WHAT IS NEEDED:
Look below for the line containing "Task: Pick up". Write out that line and the rest through the last one, exactly as they appear, but without pictures.

INPUT DATA:
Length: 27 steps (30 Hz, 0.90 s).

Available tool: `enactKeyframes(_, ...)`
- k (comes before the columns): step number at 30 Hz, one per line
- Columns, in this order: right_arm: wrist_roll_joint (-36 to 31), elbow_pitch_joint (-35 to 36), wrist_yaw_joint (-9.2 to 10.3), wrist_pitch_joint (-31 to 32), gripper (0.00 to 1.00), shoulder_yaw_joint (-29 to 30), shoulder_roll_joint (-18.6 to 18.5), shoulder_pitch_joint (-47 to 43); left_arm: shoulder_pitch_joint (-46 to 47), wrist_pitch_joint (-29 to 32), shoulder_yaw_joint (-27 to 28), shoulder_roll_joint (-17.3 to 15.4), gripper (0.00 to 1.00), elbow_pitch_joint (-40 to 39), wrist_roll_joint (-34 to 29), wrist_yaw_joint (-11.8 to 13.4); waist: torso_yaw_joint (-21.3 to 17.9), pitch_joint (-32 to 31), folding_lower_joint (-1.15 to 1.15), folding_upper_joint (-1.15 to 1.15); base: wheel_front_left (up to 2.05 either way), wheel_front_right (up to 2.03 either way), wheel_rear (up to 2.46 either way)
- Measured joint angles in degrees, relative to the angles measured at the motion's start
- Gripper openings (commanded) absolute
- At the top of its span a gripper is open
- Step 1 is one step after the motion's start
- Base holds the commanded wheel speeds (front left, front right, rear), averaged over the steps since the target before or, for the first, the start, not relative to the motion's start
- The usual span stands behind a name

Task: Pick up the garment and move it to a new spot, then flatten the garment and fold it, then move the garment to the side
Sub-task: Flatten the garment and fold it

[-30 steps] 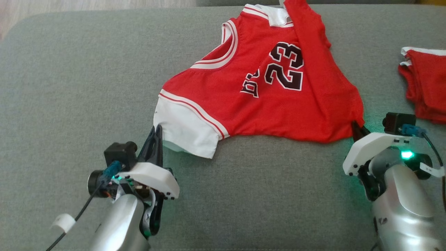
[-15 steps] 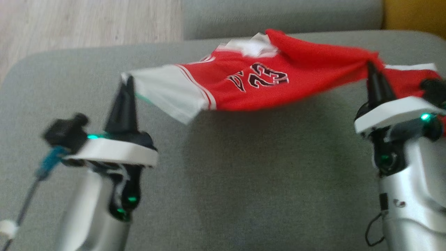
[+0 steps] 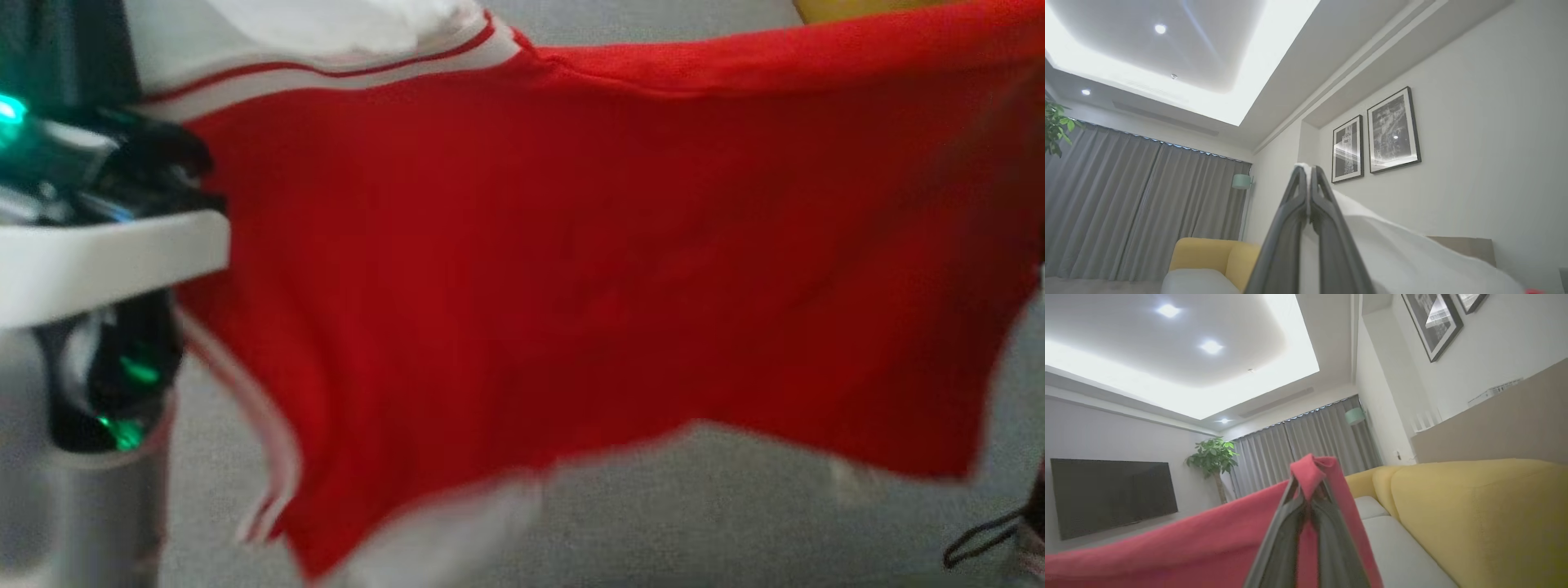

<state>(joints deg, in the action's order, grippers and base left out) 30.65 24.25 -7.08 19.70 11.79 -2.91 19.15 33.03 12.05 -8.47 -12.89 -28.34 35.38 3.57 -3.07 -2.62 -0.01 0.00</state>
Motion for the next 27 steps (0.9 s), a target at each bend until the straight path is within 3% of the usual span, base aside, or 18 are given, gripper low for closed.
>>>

TASK OUTPUT:
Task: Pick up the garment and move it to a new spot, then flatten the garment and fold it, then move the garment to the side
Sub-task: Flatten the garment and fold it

[-30 steps] 
[-15 steps] 
[+0 steps] 

<state>(joints deg, in the action's order, grippers and base left out) 30.65 24.25 -7.08 19.70 11.79 -2.91 19.15 33.03 12.05 -8.47 -12.89 -28.34 35.38 3.57 -3.07 -2.62 -0.01 0.00</state>
Motion for the next 27 steps (0.9 s), a target at each bend until the straight path is within 3% of the usual span, base aside, or 18 are given, gripper low for closed.
>>>

This exercise requires nothing more.